There are different types of power of attorney documents. A financial power of attorney covers financial affairs and legal matters. For example, your attorney in fact can pay bills, file tax returns, and handle real estate transactions. A health care directive covers medical decisions, healthcare treatments, and wishes for end-of-life care.

If you do not have a power of attorney and are suddenly unable to make your own decisions, your family must petition a North Dakota court for a conservatorship. A court then appoints someone as your conservator to make decisions for you. A power of attorney avoids conservatorship because you already have an attorney in fact willing and able to step in on your behalf.

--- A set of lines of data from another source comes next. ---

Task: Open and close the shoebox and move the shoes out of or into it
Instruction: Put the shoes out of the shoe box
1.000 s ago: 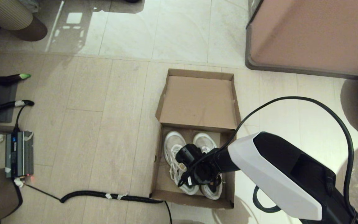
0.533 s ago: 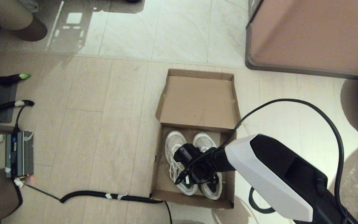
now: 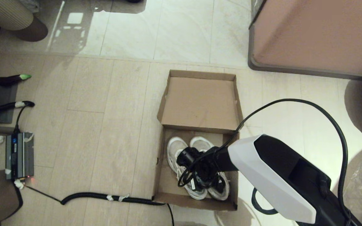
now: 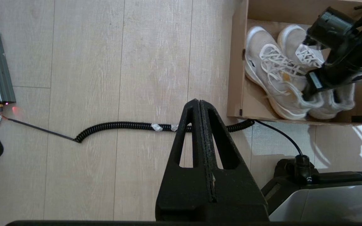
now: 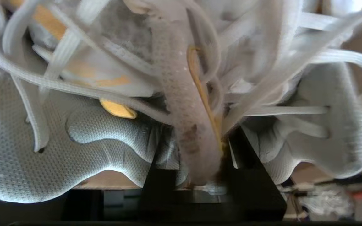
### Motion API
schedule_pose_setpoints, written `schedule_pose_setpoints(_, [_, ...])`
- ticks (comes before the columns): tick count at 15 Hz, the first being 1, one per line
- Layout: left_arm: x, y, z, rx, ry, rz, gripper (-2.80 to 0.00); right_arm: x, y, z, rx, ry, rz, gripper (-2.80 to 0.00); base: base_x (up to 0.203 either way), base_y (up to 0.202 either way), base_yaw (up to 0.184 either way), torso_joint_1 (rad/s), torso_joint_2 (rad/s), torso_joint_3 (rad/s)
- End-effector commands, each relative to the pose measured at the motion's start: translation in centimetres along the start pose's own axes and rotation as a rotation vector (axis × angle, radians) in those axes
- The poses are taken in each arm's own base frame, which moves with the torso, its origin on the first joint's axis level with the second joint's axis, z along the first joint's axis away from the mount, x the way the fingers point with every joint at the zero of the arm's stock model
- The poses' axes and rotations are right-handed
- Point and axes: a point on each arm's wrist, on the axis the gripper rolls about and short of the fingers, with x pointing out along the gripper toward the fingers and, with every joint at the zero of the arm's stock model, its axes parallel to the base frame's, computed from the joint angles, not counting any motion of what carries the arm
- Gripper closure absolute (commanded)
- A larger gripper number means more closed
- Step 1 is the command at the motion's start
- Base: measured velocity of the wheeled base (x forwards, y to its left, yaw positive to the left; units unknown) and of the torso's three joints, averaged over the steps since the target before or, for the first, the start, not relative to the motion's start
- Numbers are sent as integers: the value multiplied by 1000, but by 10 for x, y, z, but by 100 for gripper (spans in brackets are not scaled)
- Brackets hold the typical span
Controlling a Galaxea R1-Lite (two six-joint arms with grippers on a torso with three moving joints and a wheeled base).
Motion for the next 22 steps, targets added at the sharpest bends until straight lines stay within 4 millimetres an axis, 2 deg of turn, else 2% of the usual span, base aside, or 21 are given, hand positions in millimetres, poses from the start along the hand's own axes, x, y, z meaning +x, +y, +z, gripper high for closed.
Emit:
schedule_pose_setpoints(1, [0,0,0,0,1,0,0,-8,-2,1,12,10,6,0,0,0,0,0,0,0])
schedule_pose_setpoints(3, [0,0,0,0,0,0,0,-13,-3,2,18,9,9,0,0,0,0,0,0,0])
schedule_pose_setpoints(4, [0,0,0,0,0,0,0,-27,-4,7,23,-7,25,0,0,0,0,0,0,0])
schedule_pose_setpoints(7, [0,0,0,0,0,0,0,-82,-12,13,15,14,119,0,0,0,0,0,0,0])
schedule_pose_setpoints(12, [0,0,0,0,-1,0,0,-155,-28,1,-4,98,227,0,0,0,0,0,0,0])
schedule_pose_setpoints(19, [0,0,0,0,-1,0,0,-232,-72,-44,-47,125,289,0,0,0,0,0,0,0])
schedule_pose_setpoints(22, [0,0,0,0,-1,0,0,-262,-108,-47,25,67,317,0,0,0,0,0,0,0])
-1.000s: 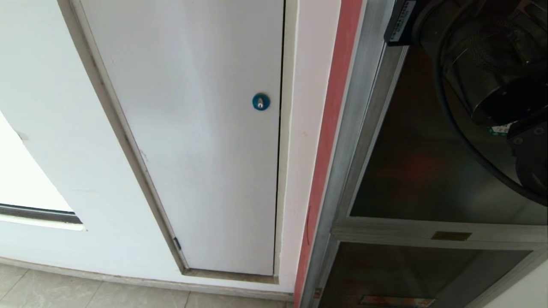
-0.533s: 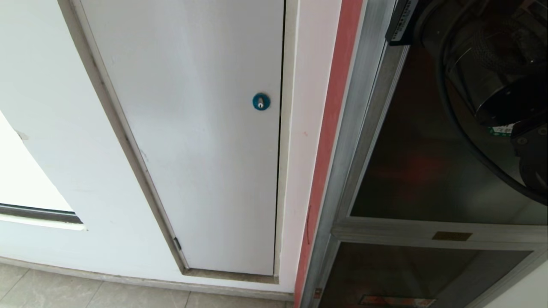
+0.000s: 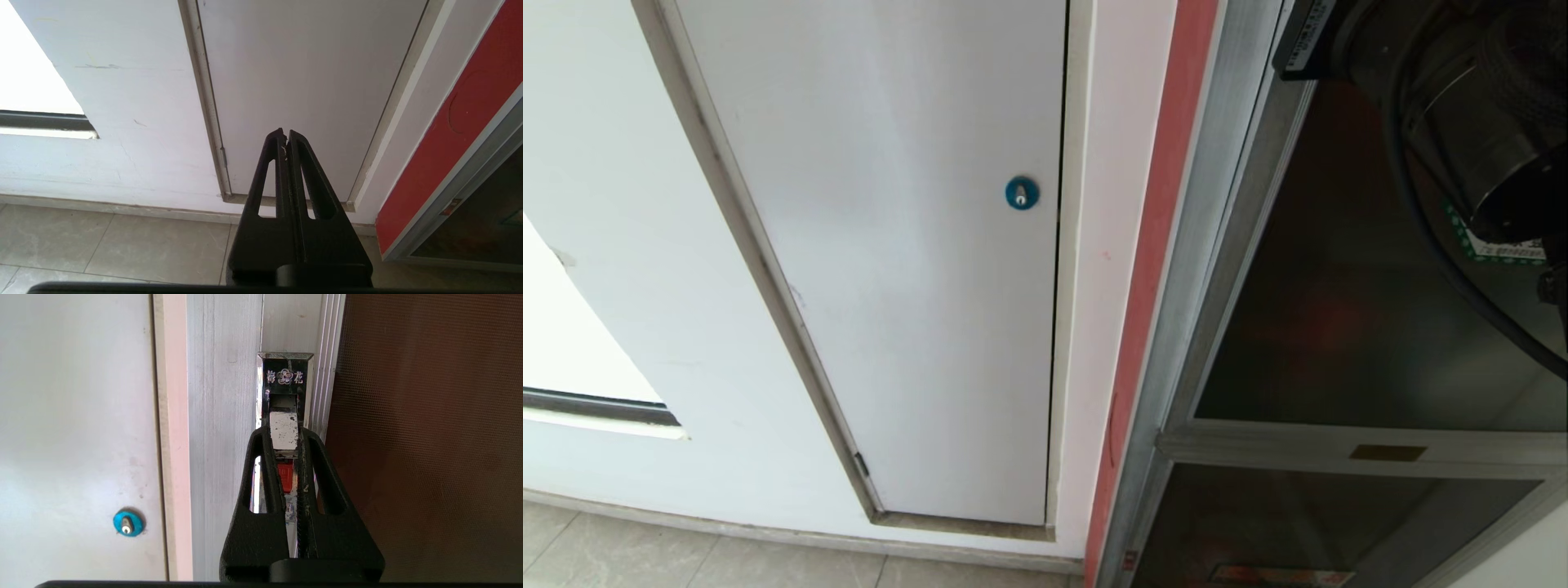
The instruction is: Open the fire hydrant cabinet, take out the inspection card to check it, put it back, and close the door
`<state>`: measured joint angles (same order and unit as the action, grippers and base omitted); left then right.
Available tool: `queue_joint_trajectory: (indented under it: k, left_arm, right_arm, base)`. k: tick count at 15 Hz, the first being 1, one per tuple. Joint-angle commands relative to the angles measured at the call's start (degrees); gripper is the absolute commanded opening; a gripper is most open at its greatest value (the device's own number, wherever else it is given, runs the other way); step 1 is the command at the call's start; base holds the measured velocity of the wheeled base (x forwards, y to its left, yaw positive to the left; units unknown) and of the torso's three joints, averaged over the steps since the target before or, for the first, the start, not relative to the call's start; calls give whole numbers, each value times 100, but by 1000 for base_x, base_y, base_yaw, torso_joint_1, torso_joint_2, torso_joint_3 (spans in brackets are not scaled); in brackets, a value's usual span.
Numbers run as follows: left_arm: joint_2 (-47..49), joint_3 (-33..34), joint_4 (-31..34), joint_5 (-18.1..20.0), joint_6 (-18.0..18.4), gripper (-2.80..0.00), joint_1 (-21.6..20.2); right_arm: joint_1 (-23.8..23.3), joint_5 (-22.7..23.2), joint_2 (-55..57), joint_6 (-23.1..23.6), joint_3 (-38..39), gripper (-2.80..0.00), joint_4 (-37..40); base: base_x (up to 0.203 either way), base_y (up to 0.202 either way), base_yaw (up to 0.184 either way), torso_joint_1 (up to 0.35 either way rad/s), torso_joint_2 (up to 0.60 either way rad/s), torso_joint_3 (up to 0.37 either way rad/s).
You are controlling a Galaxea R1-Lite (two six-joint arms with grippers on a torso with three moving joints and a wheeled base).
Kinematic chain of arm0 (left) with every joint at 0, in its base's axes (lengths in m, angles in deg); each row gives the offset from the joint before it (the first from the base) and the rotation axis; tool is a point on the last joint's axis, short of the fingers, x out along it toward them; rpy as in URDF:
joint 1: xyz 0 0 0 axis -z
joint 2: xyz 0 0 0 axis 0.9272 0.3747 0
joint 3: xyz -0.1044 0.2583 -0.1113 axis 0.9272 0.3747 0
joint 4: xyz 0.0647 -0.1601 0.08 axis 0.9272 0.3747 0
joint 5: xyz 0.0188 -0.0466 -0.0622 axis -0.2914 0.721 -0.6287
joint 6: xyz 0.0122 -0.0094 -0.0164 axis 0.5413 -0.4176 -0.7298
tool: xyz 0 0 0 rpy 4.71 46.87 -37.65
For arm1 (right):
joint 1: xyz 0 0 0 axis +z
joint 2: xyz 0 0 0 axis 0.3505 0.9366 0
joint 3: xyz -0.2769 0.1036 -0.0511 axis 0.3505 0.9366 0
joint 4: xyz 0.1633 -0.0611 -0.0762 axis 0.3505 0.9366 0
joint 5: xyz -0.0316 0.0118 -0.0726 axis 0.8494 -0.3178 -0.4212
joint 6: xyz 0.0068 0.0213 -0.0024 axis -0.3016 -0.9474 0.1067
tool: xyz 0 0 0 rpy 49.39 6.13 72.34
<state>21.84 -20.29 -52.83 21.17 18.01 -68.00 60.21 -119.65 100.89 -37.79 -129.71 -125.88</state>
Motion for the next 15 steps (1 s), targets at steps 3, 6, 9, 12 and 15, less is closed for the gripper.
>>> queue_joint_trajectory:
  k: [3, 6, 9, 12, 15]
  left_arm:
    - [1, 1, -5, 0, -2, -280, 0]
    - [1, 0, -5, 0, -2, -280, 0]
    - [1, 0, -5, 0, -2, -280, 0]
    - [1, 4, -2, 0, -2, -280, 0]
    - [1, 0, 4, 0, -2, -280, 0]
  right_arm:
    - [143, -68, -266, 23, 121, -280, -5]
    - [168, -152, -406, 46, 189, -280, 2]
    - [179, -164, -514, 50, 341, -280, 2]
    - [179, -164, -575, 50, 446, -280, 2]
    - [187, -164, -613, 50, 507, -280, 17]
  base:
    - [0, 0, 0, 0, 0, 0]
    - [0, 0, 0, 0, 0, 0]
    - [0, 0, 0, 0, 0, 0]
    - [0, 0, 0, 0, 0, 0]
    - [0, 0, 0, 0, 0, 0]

Who Can Be My Attorney in Fact?

Any competent adult can serve as your attorney in fact. Many people name a family member, friend, or professional, like an accountant or attorney. When choosing an attorney in fact look for someone who is responsible, organized, and trustworthy. The attorney in fact has broad power over a principal’s money and property but they have a fiduciary duty to act in good faith and the best interest of the principal.

Avoid naming more than one attorney in fact. If they must act jointly, what happens when they disagree? If they act independently, what happens when they contradict each other’s actions? Instead, name one person as your primary attorney in fact with another person as the backup or successor to the attorney in fact. If your first attorney in fact can’t serve, your second choice can step in.

What Can My Attorney in Fact Do in North Dakota?

You decide what you want your attorney in fact to able to do. For example, you may want your attorney in fact to access your bank accounts, manage your investments, or buy and sell property. North Dakota does not specify what actions are allowed or prohibited. Generally, you may want to grant your attorney in fact the authority to handle transactions involving:

  • Real property (real estate)
  • Tangible personal property (personal possessions)
  • Stocks and bonds
  • Commodities and options
  • Banks and other financial institutions
  • Operation of entity or business
  • Insurance and annuities
  • Estates, trusts, and other beneficial interests
  • Claims and litigation
  • Personal and family maintenance
  • Benefits from governmental programs or civil or military service
  • Retirement plans
  • Tax matters

There are certain powers that have the potential to reduce your estate. You may want your agent to reduce your estate to lower your estate taxes or qualify you for government programs such as Social Security or Medicaid. If you want to give these powers, you should expressly do so to allow your attorney in fact to:

  • Create, amend, revoke, or terminate any living trust
  • Make a gift
  • Create or change rights of survivorship
  • Create or change a beneficiary designation
  • Authorize another person to exercise the authority granted under the power of attorney
  • Waive the principal’s right to be a beneficiary of a joint and survivor annuity, including a survivor benefit under a retirement plan
  • Exercise authority over the content of electronic communications sent or received by the principal
  • Exercise fiduciary powers that the principal has authority to delegate
  • Renounce an interest in property, including a power of appointment

You must decide what powers you want your attorney in fact to have and talk with them about how they should manage your money and your property.

What Is a Durable Power of Attorney in North Dakota?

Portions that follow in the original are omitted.